» **WORK TO COMPLETE**: What you return must be the lines of the data that hold the word "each".

___ PROVIDED MATERIAL ___

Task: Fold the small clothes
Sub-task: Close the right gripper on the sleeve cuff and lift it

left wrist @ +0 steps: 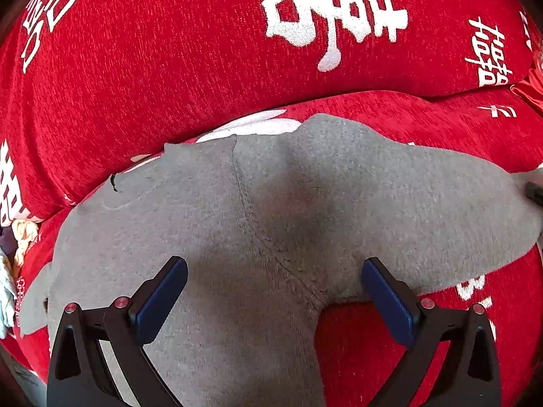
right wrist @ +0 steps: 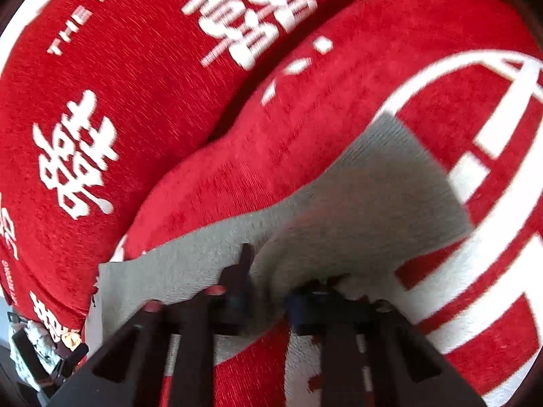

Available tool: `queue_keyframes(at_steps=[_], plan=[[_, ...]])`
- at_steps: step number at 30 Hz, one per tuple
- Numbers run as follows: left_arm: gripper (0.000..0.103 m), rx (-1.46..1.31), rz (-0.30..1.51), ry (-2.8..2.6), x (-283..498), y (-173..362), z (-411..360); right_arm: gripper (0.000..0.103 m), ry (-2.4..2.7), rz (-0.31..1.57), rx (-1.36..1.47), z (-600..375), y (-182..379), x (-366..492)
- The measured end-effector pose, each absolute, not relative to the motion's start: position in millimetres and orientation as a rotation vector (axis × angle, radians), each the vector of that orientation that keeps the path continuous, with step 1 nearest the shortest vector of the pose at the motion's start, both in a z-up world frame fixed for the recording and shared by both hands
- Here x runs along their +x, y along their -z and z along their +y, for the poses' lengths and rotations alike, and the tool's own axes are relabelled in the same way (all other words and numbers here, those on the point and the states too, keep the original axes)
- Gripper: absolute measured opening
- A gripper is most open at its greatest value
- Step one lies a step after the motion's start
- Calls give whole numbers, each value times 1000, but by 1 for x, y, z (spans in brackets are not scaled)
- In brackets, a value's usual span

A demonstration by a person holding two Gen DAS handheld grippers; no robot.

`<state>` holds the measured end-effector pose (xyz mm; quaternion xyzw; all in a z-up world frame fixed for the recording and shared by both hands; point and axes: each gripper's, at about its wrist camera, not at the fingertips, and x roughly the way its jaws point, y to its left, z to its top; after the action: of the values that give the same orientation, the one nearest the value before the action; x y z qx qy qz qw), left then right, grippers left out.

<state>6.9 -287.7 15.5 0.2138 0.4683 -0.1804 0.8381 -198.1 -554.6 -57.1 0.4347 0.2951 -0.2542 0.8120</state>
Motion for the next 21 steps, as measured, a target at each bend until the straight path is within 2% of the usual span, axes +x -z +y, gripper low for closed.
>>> queue_keyframes(at_steps=[5,9,11,12,13,14,15,16,19,20,21], plan=[[103,423,1026,387,15,-12,-291,11,615,565,781,-535,31,-217],[103,411,1063,397,23,-5,-295,11,628,655,765,-538,46,-208],[103,382,1084,400,27,-2,-291,14,600,643,825,-545,55,-213],[103,374,1093,402,28,0,-289,23,596,626,850,-548,57,-217],[103,363,1106,407,31,1,-287,39,594,614,869,-551,59,-220],[103,356,1112,407,32,3,-286,49,592,596,896,-555,60,-224],[103,351,1118,409,33,5,-284,68,593,567,926,-559,61,-229],[103,340,1121,410,34,6,-282,71,583,543,948,-563,61,-232],[103,295,1137,419,37,10,-277,71,529,484,1000,-571,61,-238],[103,288,1136,421,38,10,-277,69,523,478,1007,-573,62,-238],[103,286,1130,421,37,10,-277,63,522,488,1003,-575,62,-236]])
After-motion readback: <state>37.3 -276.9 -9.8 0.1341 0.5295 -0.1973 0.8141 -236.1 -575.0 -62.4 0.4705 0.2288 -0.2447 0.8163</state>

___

» **RESPONSE**:
- The measured end-effector pose, each absolute, not relative to the motion's start: position in millimetres and orientation as a rotation vector (axis × angle, radians), each the vector of that orientation that keeps the path continuous, with step 1 nearest the shortest vector of the pose at the motion's start, both in a z-up world frame fixed for the recording and shared by both hands
- Calls give whole numbers, each value times 1000, but by 1 for x, y, z (spans in brackets are not scaled)
`<state>` holds the measured end-effector pose (xyz mm; quaternion xyzw; all in a z-up world frame fixed for the recording and shared by both hands; point and axes: each gripper's, at about its wrist camera, not at the fingertips, and x roughly the way its jaws point, y to its left, z to its top; after the action: of the values that give the same orientation, the one nearest the value before the action; x y z qx qy qz qw), left then right, grippers left out.
Motion for the next 21 steps, as measured, a target at each bend until the straight path is within 2% of the usual span, axes +x -z +y, gripper low for closed.

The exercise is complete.